Task to complete: Search the listing below for lines that hold the word "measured", and report only how many there are.

━━━

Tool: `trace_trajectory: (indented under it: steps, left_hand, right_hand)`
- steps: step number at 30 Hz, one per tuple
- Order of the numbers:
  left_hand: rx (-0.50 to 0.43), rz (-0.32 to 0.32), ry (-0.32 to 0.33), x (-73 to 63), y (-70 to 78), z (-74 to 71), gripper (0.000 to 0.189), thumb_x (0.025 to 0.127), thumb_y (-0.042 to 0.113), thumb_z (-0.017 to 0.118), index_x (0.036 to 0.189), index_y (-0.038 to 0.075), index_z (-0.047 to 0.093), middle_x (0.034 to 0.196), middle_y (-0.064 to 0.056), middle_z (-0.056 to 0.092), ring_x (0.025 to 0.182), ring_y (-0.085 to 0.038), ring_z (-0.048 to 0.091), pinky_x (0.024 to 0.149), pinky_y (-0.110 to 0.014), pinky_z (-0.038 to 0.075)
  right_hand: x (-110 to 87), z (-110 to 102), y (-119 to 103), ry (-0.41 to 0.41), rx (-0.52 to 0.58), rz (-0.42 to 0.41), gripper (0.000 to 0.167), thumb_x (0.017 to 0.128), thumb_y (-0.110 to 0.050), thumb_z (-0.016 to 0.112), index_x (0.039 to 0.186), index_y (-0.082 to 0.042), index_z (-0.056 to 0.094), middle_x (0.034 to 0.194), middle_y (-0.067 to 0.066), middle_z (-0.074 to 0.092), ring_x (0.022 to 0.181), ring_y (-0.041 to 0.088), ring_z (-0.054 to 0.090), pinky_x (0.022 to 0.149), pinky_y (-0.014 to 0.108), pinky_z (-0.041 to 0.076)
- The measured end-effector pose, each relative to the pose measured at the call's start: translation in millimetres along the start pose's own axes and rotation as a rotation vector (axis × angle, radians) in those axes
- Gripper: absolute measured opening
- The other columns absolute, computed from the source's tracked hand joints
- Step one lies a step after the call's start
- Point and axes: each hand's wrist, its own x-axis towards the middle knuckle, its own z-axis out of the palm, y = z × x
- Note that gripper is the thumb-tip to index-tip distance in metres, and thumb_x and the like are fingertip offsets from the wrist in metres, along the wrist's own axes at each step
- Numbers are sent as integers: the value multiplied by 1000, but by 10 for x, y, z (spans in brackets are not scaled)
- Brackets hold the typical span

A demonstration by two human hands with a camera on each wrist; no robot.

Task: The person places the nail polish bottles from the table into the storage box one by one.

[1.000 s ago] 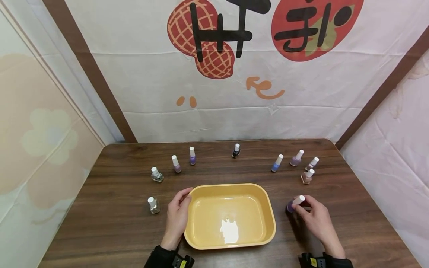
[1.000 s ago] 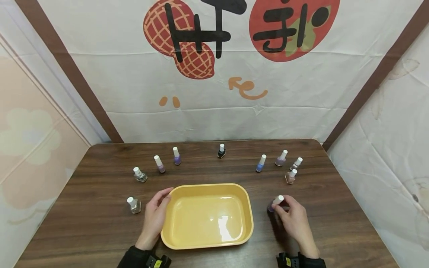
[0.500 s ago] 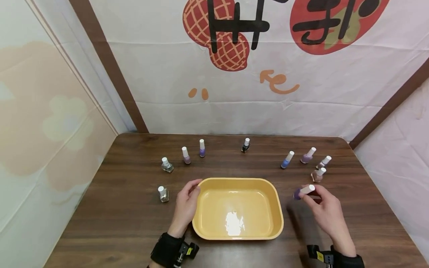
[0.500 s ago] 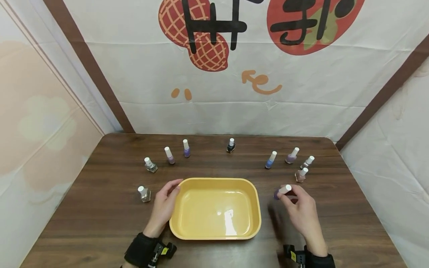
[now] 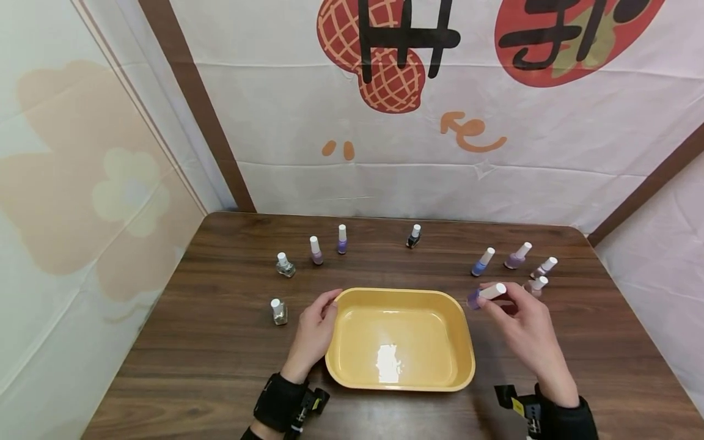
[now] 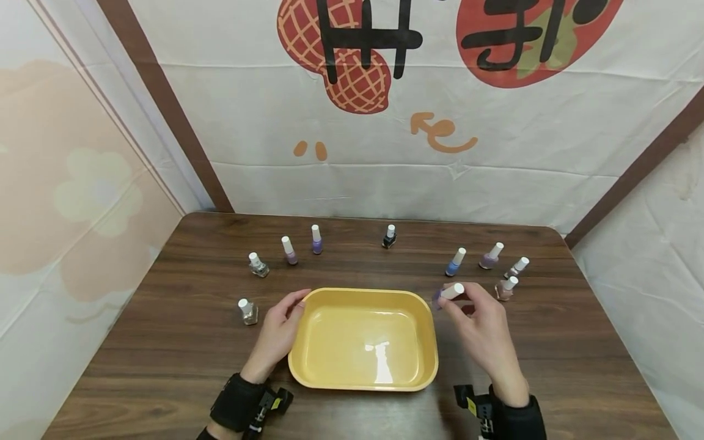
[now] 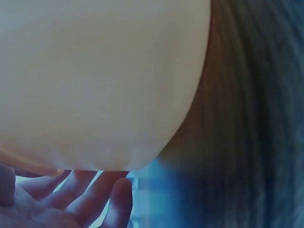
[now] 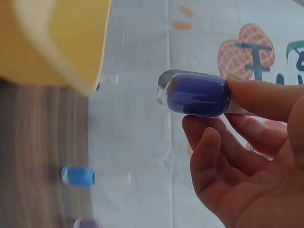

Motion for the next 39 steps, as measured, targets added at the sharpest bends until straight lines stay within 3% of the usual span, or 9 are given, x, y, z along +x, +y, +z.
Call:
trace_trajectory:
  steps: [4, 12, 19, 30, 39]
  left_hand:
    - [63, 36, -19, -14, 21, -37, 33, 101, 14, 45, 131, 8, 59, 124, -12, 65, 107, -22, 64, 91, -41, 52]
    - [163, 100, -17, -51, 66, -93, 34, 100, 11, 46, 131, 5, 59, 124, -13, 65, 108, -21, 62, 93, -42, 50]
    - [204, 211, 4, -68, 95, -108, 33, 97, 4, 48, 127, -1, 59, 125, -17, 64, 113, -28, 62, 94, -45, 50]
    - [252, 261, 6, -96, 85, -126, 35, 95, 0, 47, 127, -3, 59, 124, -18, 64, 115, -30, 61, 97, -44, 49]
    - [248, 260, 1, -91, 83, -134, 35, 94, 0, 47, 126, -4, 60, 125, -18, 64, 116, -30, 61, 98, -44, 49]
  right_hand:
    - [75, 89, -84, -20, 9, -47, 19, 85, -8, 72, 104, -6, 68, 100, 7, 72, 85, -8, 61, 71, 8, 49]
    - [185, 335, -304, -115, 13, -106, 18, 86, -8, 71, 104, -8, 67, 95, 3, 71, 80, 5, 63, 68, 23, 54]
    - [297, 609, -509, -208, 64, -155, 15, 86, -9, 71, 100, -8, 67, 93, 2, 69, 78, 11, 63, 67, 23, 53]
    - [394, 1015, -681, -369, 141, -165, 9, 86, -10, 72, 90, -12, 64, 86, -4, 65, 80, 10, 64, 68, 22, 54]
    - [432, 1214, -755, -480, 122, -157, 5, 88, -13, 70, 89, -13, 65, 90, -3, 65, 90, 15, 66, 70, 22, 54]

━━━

Answer space: 3